== Task statement ==
Set down exactly, from the records below, the line with "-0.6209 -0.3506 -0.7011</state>" through the line with "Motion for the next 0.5", and nothing else.

== Exercise materials ==
*** Begin section ***

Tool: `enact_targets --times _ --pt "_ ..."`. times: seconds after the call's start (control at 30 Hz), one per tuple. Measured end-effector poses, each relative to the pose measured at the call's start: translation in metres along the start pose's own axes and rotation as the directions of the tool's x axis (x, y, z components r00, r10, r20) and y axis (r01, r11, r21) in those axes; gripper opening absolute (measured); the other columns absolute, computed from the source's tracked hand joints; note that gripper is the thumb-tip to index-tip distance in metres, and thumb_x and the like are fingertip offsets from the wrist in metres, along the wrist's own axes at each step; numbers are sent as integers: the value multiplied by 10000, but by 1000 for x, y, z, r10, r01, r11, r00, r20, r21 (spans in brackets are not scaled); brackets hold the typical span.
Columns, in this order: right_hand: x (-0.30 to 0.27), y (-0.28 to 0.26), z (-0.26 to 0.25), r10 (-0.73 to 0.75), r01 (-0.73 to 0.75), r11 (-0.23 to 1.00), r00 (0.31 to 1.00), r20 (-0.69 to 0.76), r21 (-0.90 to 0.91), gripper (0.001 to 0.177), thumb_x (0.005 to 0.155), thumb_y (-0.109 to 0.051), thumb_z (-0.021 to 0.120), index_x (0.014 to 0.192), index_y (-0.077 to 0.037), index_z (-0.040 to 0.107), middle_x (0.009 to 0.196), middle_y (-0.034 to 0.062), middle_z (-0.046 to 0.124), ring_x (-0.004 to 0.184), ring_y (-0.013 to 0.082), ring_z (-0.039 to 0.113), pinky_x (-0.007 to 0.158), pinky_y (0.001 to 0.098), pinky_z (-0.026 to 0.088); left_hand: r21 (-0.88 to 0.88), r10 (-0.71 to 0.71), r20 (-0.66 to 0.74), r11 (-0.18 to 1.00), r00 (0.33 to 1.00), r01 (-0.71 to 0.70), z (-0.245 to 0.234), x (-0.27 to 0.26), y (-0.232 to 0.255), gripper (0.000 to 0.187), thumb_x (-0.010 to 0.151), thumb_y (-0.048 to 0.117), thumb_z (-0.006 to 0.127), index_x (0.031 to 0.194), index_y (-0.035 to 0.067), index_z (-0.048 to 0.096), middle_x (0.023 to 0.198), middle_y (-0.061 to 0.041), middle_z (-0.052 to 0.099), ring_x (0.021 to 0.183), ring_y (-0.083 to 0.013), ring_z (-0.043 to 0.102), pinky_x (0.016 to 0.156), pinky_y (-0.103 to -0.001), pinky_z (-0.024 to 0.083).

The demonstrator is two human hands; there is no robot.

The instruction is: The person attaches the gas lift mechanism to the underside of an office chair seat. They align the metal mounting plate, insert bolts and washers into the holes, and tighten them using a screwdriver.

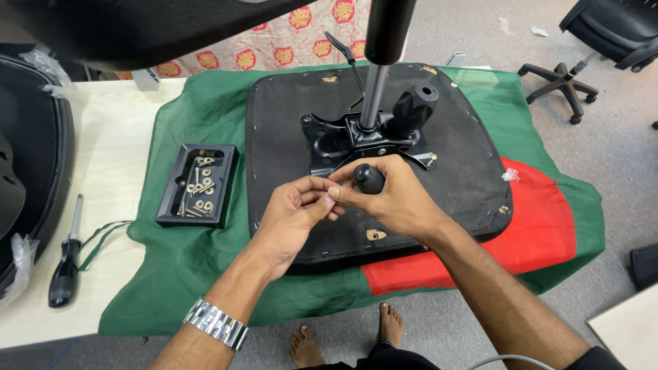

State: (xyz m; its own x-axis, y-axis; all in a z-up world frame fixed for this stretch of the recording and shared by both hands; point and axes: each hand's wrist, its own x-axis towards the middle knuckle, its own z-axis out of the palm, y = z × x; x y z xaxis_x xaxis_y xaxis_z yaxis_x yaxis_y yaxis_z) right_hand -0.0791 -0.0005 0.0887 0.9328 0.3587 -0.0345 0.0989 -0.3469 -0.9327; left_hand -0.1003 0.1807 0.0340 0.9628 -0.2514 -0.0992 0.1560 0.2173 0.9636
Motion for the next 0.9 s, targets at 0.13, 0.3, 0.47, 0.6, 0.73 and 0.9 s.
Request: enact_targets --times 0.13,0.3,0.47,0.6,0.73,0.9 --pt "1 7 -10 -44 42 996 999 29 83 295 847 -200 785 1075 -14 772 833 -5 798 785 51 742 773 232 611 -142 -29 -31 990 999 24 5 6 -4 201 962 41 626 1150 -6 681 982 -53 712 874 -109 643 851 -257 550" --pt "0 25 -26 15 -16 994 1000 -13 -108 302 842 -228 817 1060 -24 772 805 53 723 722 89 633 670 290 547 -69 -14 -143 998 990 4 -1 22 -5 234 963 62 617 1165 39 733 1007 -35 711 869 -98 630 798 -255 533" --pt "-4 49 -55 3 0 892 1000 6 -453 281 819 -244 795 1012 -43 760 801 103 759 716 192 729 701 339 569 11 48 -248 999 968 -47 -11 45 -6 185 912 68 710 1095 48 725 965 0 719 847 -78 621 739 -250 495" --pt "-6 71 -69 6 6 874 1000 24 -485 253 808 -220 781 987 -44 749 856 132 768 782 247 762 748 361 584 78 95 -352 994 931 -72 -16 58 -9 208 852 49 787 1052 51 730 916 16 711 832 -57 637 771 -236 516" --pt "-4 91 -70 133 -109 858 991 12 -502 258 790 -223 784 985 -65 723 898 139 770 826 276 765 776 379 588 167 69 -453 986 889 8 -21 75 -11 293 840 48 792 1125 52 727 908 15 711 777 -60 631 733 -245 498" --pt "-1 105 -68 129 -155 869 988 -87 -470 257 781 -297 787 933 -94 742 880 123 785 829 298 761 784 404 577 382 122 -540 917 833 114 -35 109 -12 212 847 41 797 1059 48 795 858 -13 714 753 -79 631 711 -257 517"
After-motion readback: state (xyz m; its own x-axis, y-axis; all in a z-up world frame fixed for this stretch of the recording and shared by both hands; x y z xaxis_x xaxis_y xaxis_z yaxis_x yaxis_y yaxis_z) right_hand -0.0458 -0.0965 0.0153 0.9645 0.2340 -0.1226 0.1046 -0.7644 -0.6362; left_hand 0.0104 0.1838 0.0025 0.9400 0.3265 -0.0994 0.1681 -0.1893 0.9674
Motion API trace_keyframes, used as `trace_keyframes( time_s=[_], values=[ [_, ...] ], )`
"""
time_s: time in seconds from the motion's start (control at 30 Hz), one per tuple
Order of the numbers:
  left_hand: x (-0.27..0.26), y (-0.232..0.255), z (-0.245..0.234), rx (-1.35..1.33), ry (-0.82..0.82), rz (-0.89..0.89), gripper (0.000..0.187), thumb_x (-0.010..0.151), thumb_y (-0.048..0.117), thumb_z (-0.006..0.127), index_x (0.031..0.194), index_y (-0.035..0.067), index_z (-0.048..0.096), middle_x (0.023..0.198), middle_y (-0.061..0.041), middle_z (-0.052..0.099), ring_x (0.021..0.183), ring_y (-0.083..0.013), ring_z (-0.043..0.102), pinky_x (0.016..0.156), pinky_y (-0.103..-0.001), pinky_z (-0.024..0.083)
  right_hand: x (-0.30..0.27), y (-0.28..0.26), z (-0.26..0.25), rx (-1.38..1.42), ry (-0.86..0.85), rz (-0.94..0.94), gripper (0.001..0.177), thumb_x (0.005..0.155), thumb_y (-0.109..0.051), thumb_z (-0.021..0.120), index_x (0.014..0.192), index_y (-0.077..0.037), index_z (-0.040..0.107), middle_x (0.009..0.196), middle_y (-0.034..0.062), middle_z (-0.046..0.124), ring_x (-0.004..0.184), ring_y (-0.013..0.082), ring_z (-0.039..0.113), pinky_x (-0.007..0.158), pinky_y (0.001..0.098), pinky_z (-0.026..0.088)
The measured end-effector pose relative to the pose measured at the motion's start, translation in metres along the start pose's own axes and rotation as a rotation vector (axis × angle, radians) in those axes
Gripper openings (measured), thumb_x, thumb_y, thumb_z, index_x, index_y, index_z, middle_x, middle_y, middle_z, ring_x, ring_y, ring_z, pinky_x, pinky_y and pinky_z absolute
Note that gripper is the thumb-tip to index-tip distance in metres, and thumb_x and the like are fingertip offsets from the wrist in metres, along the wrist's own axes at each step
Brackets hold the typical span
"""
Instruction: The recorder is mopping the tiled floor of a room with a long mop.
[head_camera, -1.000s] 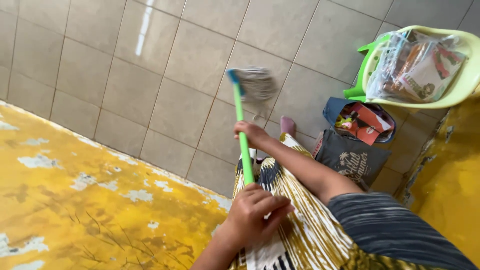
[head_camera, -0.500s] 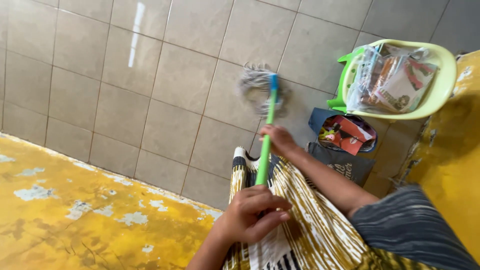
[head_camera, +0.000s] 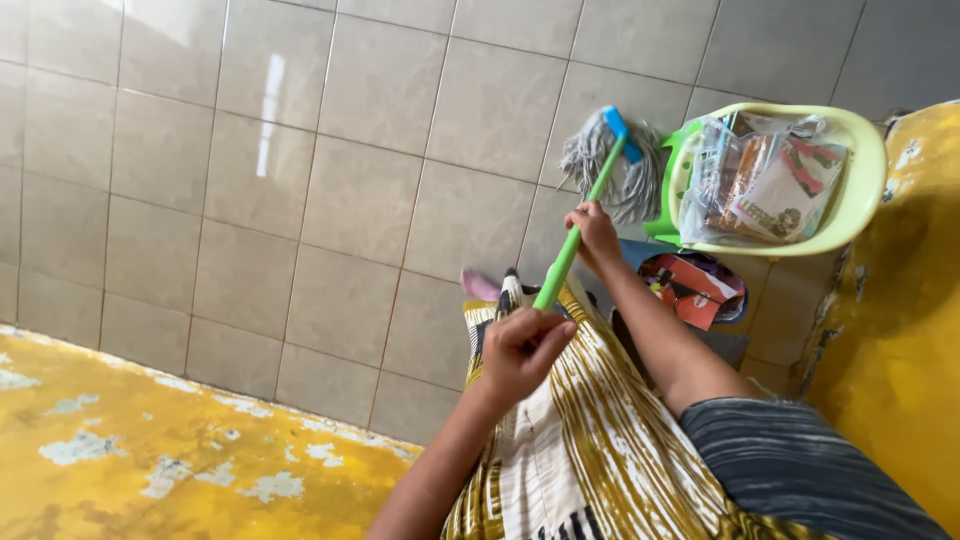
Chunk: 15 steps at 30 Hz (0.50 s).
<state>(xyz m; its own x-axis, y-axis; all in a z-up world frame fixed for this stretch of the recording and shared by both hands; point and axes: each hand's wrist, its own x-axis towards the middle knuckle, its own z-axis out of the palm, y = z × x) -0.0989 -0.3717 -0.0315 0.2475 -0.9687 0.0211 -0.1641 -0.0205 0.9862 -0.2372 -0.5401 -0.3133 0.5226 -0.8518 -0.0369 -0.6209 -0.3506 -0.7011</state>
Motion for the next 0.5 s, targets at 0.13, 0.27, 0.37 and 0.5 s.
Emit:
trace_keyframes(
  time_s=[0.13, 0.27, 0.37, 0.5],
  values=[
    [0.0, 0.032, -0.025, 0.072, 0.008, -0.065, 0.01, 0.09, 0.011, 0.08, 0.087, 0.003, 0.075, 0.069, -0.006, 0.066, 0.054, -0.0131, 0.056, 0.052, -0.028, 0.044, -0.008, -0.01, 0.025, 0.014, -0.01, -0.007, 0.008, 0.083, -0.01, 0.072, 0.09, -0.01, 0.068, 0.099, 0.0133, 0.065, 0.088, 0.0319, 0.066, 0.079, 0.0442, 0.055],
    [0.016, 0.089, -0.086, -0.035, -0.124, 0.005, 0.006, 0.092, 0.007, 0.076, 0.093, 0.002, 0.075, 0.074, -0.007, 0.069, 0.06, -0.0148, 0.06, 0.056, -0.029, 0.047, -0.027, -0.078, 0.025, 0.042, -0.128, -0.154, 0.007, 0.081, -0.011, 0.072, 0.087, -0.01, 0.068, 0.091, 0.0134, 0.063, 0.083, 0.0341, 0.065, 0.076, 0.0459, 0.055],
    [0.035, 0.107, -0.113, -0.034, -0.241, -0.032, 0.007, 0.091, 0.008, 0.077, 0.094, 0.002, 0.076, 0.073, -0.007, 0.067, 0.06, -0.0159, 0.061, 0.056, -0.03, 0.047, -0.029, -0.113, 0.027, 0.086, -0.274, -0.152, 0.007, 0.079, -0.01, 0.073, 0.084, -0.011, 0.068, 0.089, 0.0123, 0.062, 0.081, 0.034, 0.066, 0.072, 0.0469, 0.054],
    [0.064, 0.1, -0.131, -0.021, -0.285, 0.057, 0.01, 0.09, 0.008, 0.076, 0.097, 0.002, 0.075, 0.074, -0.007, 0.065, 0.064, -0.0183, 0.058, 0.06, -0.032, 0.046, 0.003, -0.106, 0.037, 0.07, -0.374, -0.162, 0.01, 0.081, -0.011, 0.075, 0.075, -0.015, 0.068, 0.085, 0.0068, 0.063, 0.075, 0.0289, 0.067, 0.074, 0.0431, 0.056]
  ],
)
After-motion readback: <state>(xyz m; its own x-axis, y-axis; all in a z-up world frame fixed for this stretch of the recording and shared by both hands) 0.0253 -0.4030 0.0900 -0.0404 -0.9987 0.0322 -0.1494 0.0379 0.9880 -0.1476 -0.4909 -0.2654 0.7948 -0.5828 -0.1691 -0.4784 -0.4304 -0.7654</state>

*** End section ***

== Task output ==
<state>(xyz m; its own x-axis, y-axis; all in a z-up world frame fixed for this stretch of the recording and shared by both hands; point and axes: each hand's wrist, its own x-axis towards the middle knuckle, its own z-axis out of the palm, y = z × x) -0.0989 -0.3717 -0.0315 0.2475 -0.9687 0.0211 -0.1641 -0.0205 0.9862 -0.2372 -0.5401 -0.3133 0.5226 -0.8518 -0.0369 -0.6209 -0.3506 -0.7011</state>
Motion for the next 0.5 s, targets at 0.13, 0.27, 0.37 and 0.5 s.

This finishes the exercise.